Fresh on the chemtrails of the US Department of War’s release of new UFO/UAP files, the advent of Steven Spielberg’s sci-fi film, Disclosure Day, is accelerating speculation about aliens into warp drive.

One of the most provocative questions is a simple one: Do aliens believe in God?

Disclosure Day’s plot remains top secret, but its screenwriter, David Koepp, has said “religion is an important part” of the film. That is consistent with both the trailer scene of nuns in a state of prayerful awe and a character asking, “Why would he make such a vast universe yet save it only for us?” in the teaser trailer. 

Could Disclosure Day be a close encounter of the religious kind?

Some sci-fi flicks touch on spiritual themes only gently (“It’s better than the alternative,” says character Eva Stratt about her belief in God in Project Hail Mary), while others dig much deeper into the topic. 

In the classic The Day the Earth Stood Still (1951), the alien Klaatu is a Christ-like figure who wants to bring peace to our planet but is killed by humans and comes back to life—just temporarily; he says only “the Almighty Spirit” has the power of life and death. 

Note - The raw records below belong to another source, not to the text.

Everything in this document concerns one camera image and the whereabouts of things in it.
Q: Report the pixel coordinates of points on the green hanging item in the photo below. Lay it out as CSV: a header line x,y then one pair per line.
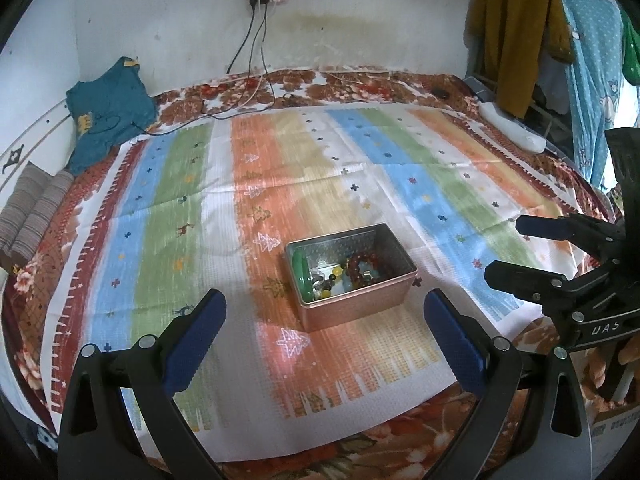
x,y
632,55

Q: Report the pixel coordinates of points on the small silver jewelry piece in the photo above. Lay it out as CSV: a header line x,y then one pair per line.
x,y
317,277

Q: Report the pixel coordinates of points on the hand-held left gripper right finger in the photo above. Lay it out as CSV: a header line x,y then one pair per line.
x,y
455,345

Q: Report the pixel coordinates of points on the blue polka-dot cloth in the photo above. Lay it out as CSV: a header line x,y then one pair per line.
x,y
590,60

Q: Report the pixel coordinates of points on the striped pastel blanket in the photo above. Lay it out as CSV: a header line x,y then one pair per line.
x,y
175,185

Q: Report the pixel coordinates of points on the mustard hanging garment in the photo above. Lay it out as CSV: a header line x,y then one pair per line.
x,y
515,35

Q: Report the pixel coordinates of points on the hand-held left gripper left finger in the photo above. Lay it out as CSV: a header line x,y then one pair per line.
x,y
195,345

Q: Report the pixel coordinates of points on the brown striped cushion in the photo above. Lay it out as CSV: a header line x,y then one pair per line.
x,y
35,210

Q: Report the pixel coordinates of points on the cardboard box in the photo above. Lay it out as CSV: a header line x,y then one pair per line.
x,y
620,440

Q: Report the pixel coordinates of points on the white bed headboard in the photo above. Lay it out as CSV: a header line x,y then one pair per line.
x,y
30,135

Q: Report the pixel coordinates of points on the metal tin box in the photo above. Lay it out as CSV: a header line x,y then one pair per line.
x,y
360,310

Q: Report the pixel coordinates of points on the green jade bangle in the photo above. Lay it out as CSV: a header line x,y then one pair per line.
x,y
300,270

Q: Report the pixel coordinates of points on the teal knitted sweater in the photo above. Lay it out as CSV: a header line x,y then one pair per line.
x,y
110,105

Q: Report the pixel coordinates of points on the person's right hand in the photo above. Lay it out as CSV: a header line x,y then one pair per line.
x,y
600,370

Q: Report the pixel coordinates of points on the white long plastic object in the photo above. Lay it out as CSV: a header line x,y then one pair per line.
x,y
510,127

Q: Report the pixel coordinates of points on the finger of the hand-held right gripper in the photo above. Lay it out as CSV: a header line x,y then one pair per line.
x,y
550,227
520,282

Scott Derrickson’s 2008 remake of the film is also infused with religious imagery and themes. Keanu Reeves’s Klaatu is likened to the threatening God of the Old Testament becoming the forgiving deity of the New.

One of the most direct divine interventions in film history comes in George Pal’s film version of the H. G. Wells classic novel War of the Worlds. Wells, noted for his atheism, would have been madder than Stephen King over Stanley Kubrick’s The Shining had he witnessed the 1953 movie’s finale, in which Earthlings gather in houses of worship to pray for deliverance from Martians. The invaders are suddenly killed by germs and, per the screenplay, as the film fades to black, a choir sings a hymn that ends “in a great ‘Amen.’”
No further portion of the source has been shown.